Not in my opinion. In my opinion we need to be having a discussion about the content and ethics of porn full stop. Not kidding ourselves that this isn't having a dreadful impact on young people.

applesaucespoon · 07/04/2021 21:35

Not usually, however they are able to disclose those things if necessary or if brought up in discussions. That's why it is actually important to talk about because it usually will spark a conversation where we can help those who are vulnerable.

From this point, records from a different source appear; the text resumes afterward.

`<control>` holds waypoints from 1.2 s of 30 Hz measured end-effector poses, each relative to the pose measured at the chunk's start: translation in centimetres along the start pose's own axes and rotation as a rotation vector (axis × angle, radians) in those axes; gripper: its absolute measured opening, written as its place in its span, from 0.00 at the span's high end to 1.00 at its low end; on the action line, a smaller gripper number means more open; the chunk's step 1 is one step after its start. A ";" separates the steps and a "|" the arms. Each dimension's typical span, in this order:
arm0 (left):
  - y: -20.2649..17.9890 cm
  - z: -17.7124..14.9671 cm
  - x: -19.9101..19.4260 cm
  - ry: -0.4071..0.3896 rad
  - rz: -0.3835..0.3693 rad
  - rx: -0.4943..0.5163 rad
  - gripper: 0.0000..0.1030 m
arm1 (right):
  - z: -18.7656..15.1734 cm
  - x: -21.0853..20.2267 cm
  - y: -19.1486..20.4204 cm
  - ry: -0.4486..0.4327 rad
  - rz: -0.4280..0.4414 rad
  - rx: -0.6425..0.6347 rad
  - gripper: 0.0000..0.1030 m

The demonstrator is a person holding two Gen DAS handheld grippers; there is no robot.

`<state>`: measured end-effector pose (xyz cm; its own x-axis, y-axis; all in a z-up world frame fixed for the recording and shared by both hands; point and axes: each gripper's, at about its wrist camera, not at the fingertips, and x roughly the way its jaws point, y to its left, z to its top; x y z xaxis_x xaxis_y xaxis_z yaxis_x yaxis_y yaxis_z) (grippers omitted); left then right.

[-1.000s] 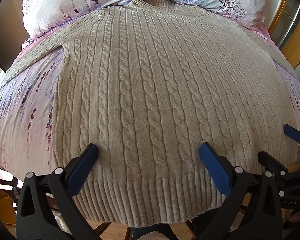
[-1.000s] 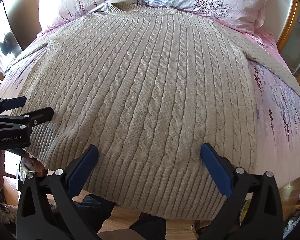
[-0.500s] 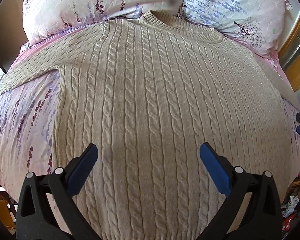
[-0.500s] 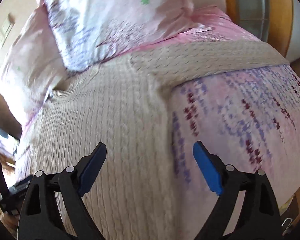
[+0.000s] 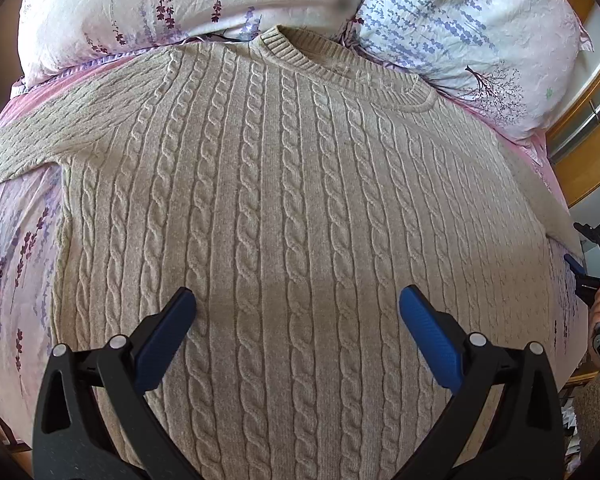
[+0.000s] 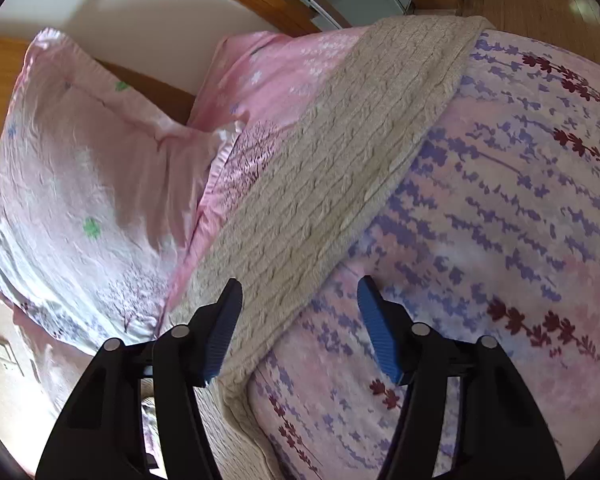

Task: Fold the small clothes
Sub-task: 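Move the right tool to a sweater sleeve and grasp its cuff, then fold the held sleeve across the sweater body with the right tool, release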

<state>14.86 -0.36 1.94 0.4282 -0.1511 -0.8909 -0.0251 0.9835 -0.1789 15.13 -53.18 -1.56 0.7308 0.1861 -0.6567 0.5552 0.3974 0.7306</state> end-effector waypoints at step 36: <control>3.2 3.0 -2.8 -0.179 -0.142 -0.159 0.02 | -16.7 6.9 13.2 0.324 0.216 -0.530 0.88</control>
<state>16.25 3.48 5.15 0.5900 -0.2526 -0.7669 -0.0886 0.9238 -0.3725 20.92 -31.68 0.41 0.6014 0.5399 -0.5889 0.0777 0.6941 0.7157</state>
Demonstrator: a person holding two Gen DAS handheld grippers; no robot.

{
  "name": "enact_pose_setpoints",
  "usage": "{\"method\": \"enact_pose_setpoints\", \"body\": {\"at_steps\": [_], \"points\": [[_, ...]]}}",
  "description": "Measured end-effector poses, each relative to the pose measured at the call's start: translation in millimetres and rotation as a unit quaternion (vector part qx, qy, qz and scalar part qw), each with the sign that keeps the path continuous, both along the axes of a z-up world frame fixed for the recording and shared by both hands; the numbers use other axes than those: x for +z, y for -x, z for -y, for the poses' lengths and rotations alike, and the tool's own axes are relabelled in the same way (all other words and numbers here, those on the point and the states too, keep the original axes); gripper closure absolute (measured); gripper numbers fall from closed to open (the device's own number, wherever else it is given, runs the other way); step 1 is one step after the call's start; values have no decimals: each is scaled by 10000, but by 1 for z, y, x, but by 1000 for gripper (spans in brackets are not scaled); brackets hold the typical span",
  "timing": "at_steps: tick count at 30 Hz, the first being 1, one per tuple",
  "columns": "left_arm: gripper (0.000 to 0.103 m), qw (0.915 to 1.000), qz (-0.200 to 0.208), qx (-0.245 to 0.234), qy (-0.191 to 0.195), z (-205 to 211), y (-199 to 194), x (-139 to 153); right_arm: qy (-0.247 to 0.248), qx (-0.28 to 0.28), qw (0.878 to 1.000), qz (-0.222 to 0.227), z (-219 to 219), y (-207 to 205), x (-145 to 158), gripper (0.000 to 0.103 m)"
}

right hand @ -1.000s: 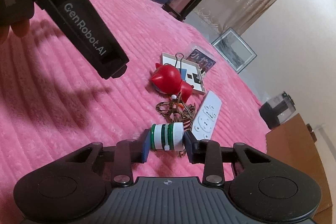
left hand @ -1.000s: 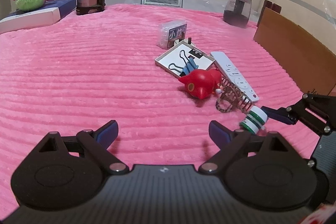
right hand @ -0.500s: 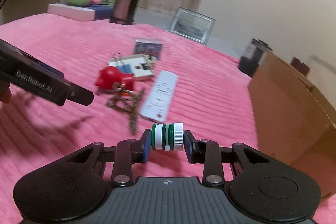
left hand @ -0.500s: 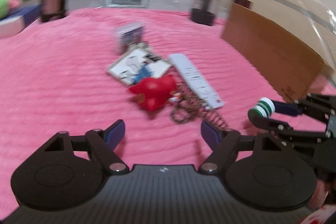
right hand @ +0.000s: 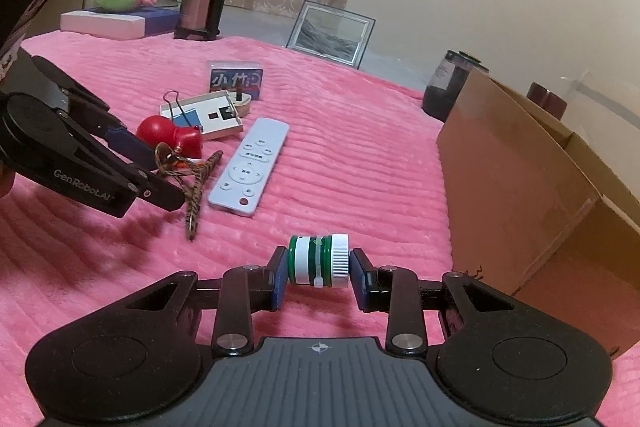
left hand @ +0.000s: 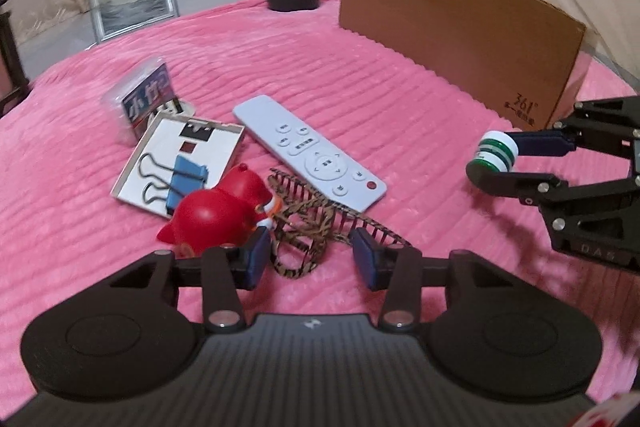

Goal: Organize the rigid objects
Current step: 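Grasp the wire hook rack with the left tool while the right tool holds the spool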

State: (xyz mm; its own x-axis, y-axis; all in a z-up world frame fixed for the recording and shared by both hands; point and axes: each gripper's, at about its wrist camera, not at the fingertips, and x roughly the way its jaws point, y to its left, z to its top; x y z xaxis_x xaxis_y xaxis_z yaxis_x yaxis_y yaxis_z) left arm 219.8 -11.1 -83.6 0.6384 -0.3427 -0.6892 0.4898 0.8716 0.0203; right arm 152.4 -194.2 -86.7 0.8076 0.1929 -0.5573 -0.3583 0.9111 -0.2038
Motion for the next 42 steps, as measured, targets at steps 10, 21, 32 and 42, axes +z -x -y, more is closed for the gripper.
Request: {"method": "enact_pose_setpoints", "body": {"at_steps": [10,21,32,42], "points": [[76,9999,-110,-21,42,3,4,5,-74,-56,9999,-84,4,-1,-2,74],[75,9994,69,-329,-118,21,6,8,-126,-154,9997,-123,8,0,-1,74],[77,9980,-7,-573,-269,21,2,0,-174,-222,9995,-157,14,-1,-1,74],[78,9988,-5,-475,-131,25,17,16,-308,-235,9992,-84,16,5,11,74]]}}
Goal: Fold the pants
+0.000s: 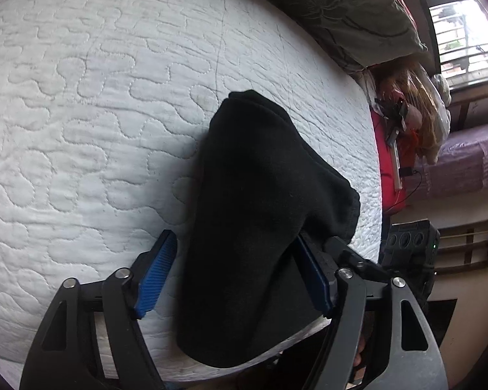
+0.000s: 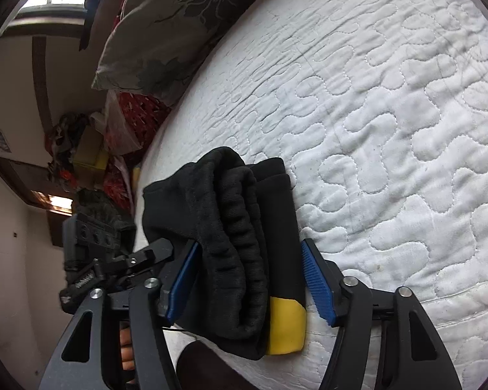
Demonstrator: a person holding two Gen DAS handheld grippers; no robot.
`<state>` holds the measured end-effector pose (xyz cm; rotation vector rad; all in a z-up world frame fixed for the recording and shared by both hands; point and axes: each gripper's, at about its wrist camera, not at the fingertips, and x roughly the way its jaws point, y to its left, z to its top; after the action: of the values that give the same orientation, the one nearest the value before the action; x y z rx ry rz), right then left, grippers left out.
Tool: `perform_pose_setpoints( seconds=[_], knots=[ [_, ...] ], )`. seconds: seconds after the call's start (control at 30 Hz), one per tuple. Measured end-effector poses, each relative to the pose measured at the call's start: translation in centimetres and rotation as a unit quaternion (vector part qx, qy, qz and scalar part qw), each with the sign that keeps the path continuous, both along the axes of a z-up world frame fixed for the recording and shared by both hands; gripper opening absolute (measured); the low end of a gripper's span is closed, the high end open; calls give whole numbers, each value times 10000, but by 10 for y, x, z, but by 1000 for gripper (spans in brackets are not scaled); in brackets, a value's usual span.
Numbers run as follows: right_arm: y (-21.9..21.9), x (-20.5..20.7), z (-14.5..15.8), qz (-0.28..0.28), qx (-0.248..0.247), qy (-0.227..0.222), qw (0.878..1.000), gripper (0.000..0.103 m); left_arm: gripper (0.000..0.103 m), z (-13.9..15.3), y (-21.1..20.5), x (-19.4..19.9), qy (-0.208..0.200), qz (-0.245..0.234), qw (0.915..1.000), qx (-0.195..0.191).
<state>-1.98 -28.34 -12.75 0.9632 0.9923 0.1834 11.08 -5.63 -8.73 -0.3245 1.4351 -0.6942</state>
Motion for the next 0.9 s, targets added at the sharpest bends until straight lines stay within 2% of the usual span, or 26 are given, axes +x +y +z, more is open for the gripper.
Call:
perform_pose_setpoints(
  seconds=[0.1, 0.2, 0.3, 0.4, 0.5, 0.6, 0.73, 0.83, 0.9],
  knots=[
    [6, -3, 5, 72, -330, 47, 9994, 39, 42, 2, 0, -4, 157, 121, 9998, -56],
    [11, -8, 19, 104, -409, -75, 9991, 35, 37, 7, 10, -11, 303, 213, 9992, -180],
    [19, -10, 33, 246, -543, -173, 9981, 34, 36, 14, 20, -12, 339, 294, 9987, -228],
    [29, 4, 45, 342, -572, -215, 9975, 34, 36, 26, 30, 3, 239, 486, 9983, -227],
    [39, 33, 62, 426, -642, -390, 9963, 34, 36, 44, 43, 30, 94, 767, 9966, -272],
    [47, 72, 71, 477, -654, -498, 9955, 34, 36, 55, 50, 60, -74, 963, 9952, -144],
    [56, 115, 63, 373, -651, -464, 9961, 34, 36, 47, 48, 90, -282, 1054, 9933, 370],
    [65, 130, 44, 395, -746, -279, 9960, 35, 41, 26, 49, 101, -195, 1035, 9916, 748],
    [67, 135, 28, 355, -880, -67, 9955, 43, 48, 21, 50, 100, -217, 1040, 9914, 760]
  ],
)
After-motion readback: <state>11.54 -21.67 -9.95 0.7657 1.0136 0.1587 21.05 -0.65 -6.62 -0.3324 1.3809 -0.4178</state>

This explains why my social worker vetoed a lot of school based PSE 😊

ASugarr · 07/04/2021 21:37

@RabbitOfCaerbannog

Not in my opinion. In my opinion we need to be having a discussion about the content and ethics of porn full stop. Not kidding ourselves that this isn't having a dreadful impact on young people.
Okay you are entitled to your opinion, however as of the age of 15 young people can request RSE education. Plus these conversations have shown to help young people understand what they are consuming and are helping those more vulnerable.
NiceGerbil · 07/04/2021 21:39

I note you said young people, asugar.

What ages?

Childline is aimed for anyone under 19 but in practice the adverts seem to show children around 6-13.

I seem to remember an advert with a crayon drawing.

Primary school children are pointed to it as a good source of info and help.

'People may not realize this is an important topic to talk about'

Hmm

'
We talk about drugs, the effects and what they do, what the reasons are that someone chooses to use and not use (this includes sugar, coffee, alcohol) and the dangers that lie.'

Coffee? Sugar?

What on earth are you on about?

2fallsagain · 07/04/2021 21:39

@ASugarr what is your understanding of safeguarding? I presume you are not you a teacher in a school? In what context do you teach sexual health to kids? Which organisation do you work for?

NiceGerbil · 07/04/2021 21:40

I thought it was called PHSE?

my kids have been having that since primary school, I didn't have to request it Confused

titchy · 07/04/2021 21:42

Plus these conversations have shown to help young people understand what they are consuming and are helping those more vulnerable.

And yet teenage girls are still being choked and slapped during sex. And teenage boys think it's what you're supposed to do.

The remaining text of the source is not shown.